Effect on Net Income of Inventory Errors
The Martin Company reported income before taxes of $370,000 for 2007 and $526,000 for 2008. A later audit produced the following information:
(a) The ending inventory for 2007 included 2,000 units erroneously priced at $5.90 per unit. The correct cost was $9.50 per unit.
(b) Merchandise costing $17,500 was shipped to the Martin Company, FOB shipping point, on December 26, 2007. The purchase was recorded in 2007, but the merchandise was excluded from the ending inventory because it was not received until January 4, 2008.
(c) On December 28, 2007, merchandise costing $2,900 was sold to Deluxe Paint Shop. Deluxe had asked Martin in writing to keep the merchandise for it until January 2, when it would come and pick it up. Because the merchandise was still in the store at year-end, the merchandise was included in the inventory count. The sale was correctly recorded in December 2007.
(d) Craft Company sold merchandise costing $1,500 to Martin Company. The purchase was made on December 29, 2007, and the merchandise was shipped on December 30. Terms were FOB shipping point. Because the Martin Company bookkeeper was on vacation, neither the purchase nor the receipt of goods was recorded on the books until January 2008.

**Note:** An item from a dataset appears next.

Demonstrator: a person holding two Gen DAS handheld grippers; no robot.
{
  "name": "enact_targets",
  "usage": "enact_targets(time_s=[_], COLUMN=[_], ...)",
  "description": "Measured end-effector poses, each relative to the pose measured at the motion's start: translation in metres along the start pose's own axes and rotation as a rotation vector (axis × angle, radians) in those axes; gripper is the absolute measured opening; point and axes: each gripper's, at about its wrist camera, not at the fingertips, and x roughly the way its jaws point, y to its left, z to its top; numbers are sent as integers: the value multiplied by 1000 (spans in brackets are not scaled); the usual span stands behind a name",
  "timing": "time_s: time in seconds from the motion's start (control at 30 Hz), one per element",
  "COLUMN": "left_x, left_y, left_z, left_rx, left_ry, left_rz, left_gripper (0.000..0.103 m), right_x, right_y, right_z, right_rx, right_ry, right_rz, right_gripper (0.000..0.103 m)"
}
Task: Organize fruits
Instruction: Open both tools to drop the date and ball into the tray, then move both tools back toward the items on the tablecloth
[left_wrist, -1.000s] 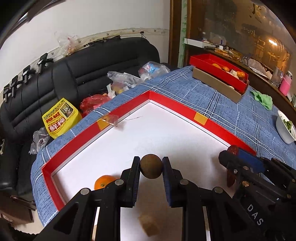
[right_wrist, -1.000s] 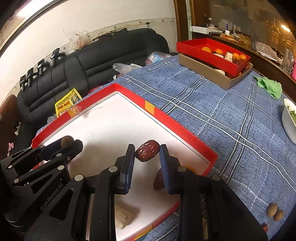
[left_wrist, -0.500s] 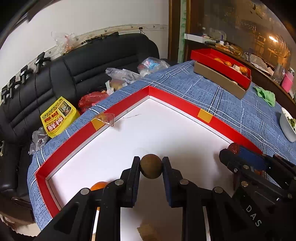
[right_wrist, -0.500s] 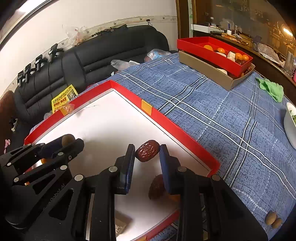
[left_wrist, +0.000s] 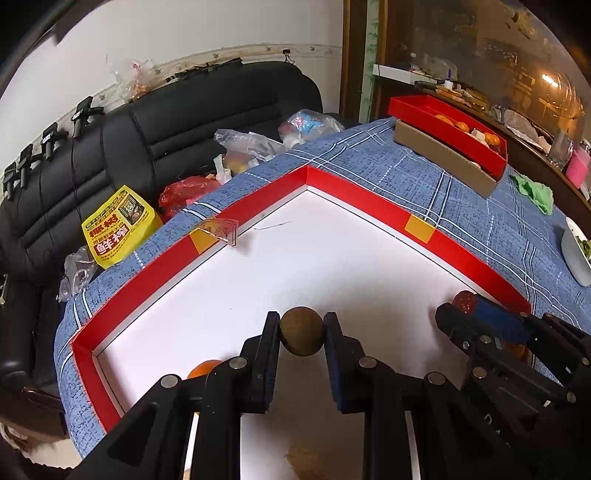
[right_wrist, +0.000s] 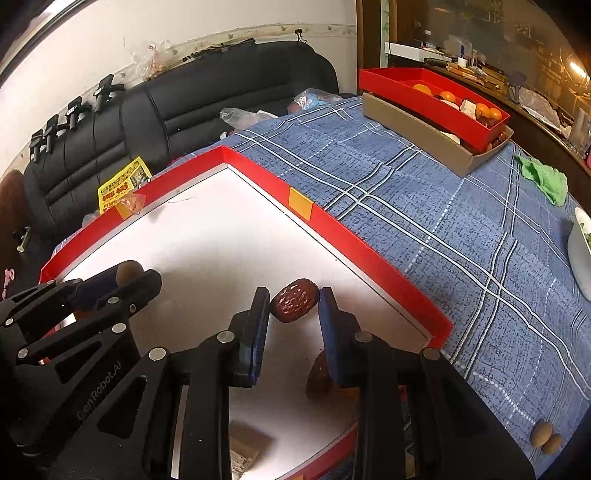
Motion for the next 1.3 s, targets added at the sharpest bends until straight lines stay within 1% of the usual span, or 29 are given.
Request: enact_targets(time_s=[0.33, 0.43, 0.5, 0.53, 0.6, 0.63, 0.67, 0.7, 0.73, 0.77, 0.83, 0.9, 0.93, 1.0, 1.03, 1.07, 1.13, 1.2, 1.3], left_x=[-2, -2, 0, 0, -4, -6, -10, -15, -18, -23, -30, -41, -47, -58, -63, -70, -79, -93, -112], left_y=[2, 6, 12, 14, 15, 15, 16, 18, 21, 24, 29, 35, 36, 37, 35, 29, 17, -3, -26], left_z=[0, 0, -1, -1, -1, -2, -2, -3, -4, -6, -8, -13, -15, -20, -23, -27, -33, -42, -58], left_rx=[-7, -22, -54, -61, -53, -51, -54, -67, -81, -98, -120, -154, -168, -188, -192, -188, -169, -116, -42], left_ry=[1, 22, 58, 57, 61, 62, 59, 53, 53, 56, 52, 38, 28, 8, -1, -15, -26, -64, -131], left_rz=[1, 8, 9, 13, 36, 35, 25, 26, 27, 21, 10, 4, 5, -2, -9, -23, -46, -88, -116], left_gripper=[22, 22, 22, 22, 27, 38, 45, 47, 51, 54, 58, 59, 60, 60, 60, 60, 60, 60, 60], right_x=[1, 2, 3, 4, 5, 5, 5, 3, -1, -6, -17, -32, -43, -65, -82, -91, -114, -138, -161], right_y=[4, 4, 4, 4, 4, 4, 4, 5, 5, 6, 6, 8, 9, 9, 5, 2, -17, -42, -79], right_z=[-1, 0, -1, -1, -1, -2, -3, -4, -5, -6, -9, -14, -18, -26, -35, -40, -55, -78, -114], right_rx=[-7, -4, -4, -2, 1, 1, 0, 0, 2, 2, 5, 4, -3, -12, -6, 2, 54, 118, 187], right_ry=[13, 17, 31, 40, 60, 75, 83, 83, 76, 66, 46, 16, -13, -68, -102, -119, -155, -193, -208], right_rz=[-6, -7, -10, -11, -9, -15, -19, -18, -19, -29, -11, 7, 14, 10, -6, -9, -16, -26, -73], right_gripper=[26, 26, 26, 27, 27, 27, 32, 41, 59, 59, 59, 60, 61, 68, 71, 71, 71, 71, 71])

Assume that all amounts are material and a physical count of inventory was taken every December 31.
1. Compute the corrected income before taxes for each year.
2. By what amount did the total income before taxes change for the two years combined?
3. Assume all errors were found in February 2008, just after the books were closed for 2007.What journal entry would be made? Martin uses a periodic inventory system.